Class 8 truck prices are projected to increase 4-6%, said senior analyst Dan Moyer, while medium-duty trucks will see a 4-5% increase. Dry and refrigerated trailers are expected to cost 6-8% more, with other heavy-duty trailers seeing an 8-10% increase.

About half of the Class 8 trucks built in the U.S. and Canada are affected by tariffs, Moyer said, and the impact is already visible in order trends.

Net orders for 2025 Class 8 trucks are down 26% year-over-year, with retail demand declining. At this point, ordering a new truck without tariff-related cost increases is no longer an option, Moyer said, but some fleets may still find relief by purchasing from existing Class 8 retail inventory.

“Whether on an order basis or even on a retail demand basis, fleets are hitting the pause button, or at least some of them [are pausing] on making purchases or making orders,” said Moyer.

The analysts also touched on the Trump administration’s announcement of reevaluating environmental regulations, including the Phase 3 greenhouse gas rules and NOx emissions standards.

Moyer said it would add a relatively modest change in forecast. Vise pointed out, “We’re not in an environment where we’re following normal practice,” adding that while the rollback might seem beneficial at first, it ultimately creates more uncertainty. Details on how and when the rule will be undone remain unclear, and legal challenges could further complicate the process.
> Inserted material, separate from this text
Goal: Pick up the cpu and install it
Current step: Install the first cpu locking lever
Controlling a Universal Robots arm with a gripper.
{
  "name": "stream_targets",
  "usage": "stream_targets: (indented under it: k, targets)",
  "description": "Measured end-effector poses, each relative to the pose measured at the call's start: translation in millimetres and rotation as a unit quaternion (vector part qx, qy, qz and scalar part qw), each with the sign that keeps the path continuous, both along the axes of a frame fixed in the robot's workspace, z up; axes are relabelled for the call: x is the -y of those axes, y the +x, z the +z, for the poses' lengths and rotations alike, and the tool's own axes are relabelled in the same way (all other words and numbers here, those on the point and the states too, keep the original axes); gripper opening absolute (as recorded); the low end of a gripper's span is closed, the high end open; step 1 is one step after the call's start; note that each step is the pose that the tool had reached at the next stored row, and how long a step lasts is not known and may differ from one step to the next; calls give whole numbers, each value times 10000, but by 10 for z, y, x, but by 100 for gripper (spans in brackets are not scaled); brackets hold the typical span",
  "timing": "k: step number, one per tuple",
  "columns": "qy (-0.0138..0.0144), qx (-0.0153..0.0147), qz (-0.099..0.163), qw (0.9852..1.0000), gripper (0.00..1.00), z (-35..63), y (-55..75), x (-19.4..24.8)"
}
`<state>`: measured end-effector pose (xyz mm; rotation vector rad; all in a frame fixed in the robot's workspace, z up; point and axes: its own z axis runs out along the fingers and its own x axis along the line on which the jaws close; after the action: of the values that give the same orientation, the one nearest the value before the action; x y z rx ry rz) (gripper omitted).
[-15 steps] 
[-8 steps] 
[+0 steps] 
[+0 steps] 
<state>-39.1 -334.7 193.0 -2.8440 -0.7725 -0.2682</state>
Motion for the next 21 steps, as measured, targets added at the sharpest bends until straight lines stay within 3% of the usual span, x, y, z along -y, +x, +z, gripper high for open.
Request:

With this uncertainty, Vise said fleets may assume the rule won’t be enforced and scrap plans for any pre-buy strategies.

“The biggest takeaway is just it adds a whole more uncertainty into the whole market for the next year or so,” he concluded.

 

Pamella De Leon is a senior editor of Commercial Carrier Journal. An avid reader and travel enthusiast, she likes hiking, running, and is always on the look out for a good cup of chai. Reach her at [email protected]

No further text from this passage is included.